PROBLEM DETAILS —
Beneath this line is the data. Output exactly the lines from the line with "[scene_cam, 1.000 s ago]" to the line with "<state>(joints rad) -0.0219", both ends included, and nothing more.

:: INFORMATION SHOWN ::

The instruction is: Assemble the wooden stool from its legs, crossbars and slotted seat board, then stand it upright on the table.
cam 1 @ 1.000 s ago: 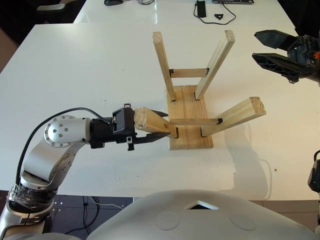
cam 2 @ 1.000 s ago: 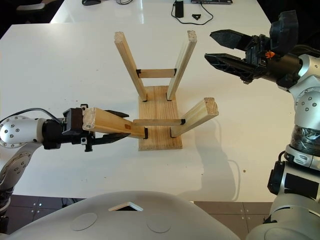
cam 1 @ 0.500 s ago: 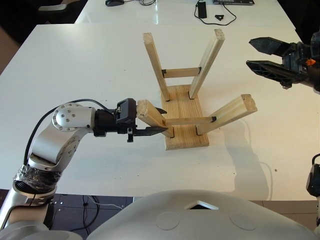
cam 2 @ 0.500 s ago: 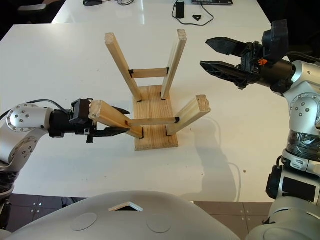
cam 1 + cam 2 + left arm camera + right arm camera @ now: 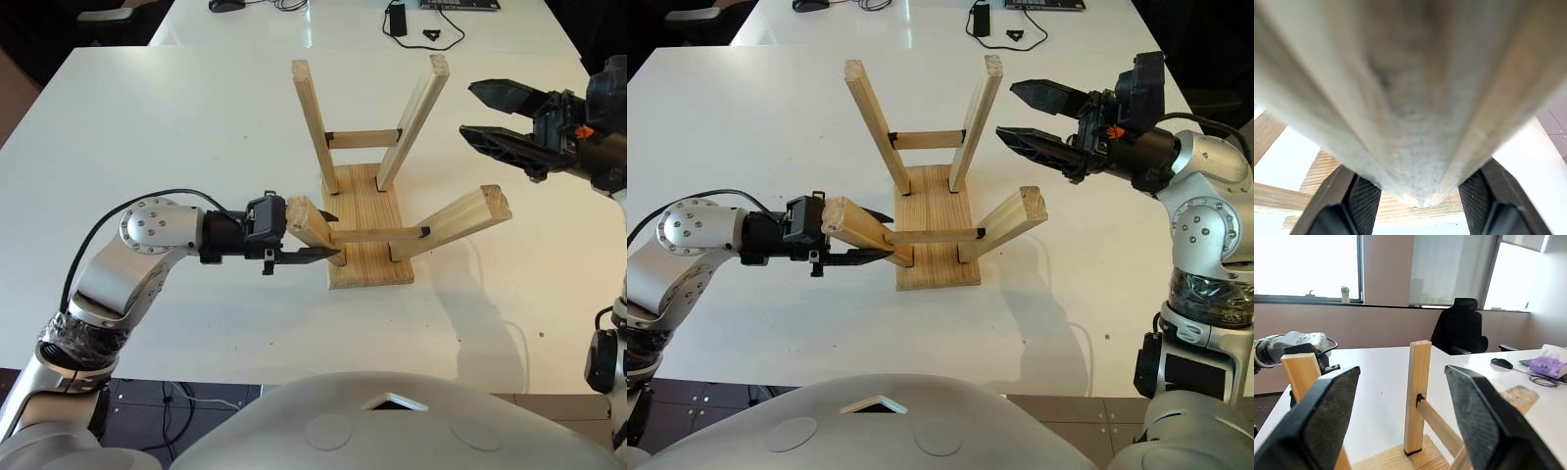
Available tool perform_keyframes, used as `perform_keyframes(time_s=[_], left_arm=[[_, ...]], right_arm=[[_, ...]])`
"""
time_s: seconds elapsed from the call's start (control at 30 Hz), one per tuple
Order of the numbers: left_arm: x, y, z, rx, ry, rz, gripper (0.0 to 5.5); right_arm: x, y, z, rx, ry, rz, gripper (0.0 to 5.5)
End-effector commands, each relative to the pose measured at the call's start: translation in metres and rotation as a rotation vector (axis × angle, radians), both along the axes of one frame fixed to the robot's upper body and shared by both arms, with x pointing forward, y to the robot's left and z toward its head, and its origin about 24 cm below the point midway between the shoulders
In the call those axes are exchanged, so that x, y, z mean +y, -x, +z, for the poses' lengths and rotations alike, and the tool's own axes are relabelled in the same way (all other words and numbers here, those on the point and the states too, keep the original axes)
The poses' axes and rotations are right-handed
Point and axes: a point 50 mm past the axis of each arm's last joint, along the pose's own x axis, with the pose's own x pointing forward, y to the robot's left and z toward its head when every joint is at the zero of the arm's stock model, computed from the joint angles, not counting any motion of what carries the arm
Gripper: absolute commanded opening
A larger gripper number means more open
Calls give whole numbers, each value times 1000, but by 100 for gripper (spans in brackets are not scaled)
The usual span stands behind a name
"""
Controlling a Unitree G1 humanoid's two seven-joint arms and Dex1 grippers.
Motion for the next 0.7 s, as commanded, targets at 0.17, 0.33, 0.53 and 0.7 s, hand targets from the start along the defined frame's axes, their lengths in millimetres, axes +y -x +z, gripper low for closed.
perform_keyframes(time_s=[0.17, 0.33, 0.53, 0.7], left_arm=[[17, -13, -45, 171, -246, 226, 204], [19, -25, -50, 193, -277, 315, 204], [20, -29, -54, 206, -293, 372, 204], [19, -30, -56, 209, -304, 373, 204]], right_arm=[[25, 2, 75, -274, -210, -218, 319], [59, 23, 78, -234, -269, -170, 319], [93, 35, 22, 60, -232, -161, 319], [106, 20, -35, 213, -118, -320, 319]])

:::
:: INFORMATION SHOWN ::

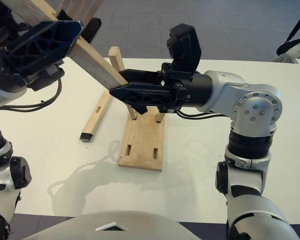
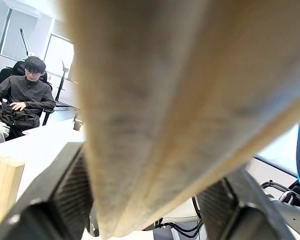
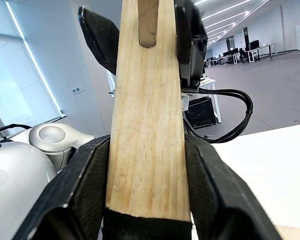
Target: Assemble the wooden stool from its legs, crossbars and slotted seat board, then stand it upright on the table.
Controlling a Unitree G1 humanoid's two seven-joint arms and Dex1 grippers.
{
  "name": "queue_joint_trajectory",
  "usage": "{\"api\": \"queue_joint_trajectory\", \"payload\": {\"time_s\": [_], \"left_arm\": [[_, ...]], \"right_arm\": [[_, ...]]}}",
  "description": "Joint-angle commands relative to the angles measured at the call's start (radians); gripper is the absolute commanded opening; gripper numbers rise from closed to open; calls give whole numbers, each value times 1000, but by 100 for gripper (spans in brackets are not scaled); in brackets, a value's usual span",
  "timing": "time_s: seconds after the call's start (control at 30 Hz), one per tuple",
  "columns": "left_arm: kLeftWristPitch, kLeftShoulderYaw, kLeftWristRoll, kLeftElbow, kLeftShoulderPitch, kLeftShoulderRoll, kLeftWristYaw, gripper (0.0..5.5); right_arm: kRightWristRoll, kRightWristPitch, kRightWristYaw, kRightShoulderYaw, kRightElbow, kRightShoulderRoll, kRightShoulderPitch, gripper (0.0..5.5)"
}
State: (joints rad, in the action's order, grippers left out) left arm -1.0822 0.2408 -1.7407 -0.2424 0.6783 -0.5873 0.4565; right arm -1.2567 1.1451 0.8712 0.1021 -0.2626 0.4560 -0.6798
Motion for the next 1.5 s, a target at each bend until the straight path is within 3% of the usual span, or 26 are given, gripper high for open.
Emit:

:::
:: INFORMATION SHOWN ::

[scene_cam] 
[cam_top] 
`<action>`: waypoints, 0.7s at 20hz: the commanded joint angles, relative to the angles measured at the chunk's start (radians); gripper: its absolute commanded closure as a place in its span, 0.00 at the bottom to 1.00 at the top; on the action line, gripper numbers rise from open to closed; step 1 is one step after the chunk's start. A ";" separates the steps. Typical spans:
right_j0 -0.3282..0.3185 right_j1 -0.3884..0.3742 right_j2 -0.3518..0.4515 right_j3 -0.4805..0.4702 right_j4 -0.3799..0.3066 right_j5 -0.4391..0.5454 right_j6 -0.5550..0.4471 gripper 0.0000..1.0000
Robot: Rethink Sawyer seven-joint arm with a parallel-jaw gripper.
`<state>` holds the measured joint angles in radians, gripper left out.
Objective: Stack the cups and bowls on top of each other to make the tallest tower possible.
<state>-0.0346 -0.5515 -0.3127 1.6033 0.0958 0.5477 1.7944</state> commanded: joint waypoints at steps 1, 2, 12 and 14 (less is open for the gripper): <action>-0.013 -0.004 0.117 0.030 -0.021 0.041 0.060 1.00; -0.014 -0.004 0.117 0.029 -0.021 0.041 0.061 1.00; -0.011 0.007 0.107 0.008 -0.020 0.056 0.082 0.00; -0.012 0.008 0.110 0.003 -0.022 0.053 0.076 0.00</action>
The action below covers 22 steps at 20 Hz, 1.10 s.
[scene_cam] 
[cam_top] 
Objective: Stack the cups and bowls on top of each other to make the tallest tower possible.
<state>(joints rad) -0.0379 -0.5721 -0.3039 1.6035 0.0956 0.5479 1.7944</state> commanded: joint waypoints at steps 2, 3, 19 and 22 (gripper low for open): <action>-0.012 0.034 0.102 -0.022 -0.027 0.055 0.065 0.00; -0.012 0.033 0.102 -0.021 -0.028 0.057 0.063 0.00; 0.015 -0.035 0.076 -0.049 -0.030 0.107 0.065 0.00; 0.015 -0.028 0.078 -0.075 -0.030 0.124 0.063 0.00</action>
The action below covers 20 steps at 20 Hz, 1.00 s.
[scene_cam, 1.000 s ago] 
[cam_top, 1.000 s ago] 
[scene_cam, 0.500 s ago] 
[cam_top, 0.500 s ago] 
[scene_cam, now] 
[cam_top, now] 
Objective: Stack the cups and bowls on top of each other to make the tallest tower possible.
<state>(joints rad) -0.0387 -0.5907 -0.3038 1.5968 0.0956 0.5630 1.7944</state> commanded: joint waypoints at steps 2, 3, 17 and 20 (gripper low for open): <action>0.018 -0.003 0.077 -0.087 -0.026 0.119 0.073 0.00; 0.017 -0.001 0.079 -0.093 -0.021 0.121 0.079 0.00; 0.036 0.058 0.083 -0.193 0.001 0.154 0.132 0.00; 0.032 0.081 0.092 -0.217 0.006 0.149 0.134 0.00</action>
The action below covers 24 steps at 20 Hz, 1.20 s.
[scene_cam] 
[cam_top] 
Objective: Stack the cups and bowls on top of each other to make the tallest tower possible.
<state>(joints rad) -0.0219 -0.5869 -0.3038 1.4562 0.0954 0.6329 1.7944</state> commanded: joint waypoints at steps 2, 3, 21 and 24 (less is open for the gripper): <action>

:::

RESPONSE FOR THIS EXERCISE —
[scene_cam, 1.000 s ago] 
[cam_top, 1.000 s ago] 
[scene_cam, 0.500 s ago] 
[cam_top, 0.500 s ago] 
[scene_cam, now] 
[cam_top, now] 
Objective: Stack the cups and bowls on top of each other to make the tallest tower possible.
<state>(joints rad) -0.0387 -0.5907 -0.3038 1.5968 0.0956 0.5630 1.7944</state> commanded: joint waypoints at steps 2, 3, 17 and 20 (gripper low for open): <action>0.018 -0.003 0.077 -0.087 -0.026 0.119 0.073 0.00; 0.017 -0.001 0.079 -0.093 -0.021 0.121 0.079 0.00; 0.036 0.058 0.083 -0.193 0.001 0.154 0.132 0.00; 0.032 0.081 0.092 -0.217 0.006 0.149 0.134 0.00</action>
The action below covers 24 steps at 20 Hz, 1.20 s.
[scene_cam] 
[cam_top] 
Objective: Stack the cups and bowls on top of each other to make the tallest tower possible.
<state>(joints rad) -0.0219 -0.5869 -0.3038 1.4562 0.0954 0.6329 1.7944</state> commanded: joint waypoints at steps 2, 3, 21 and 24 (less is open for the gripper): <action>

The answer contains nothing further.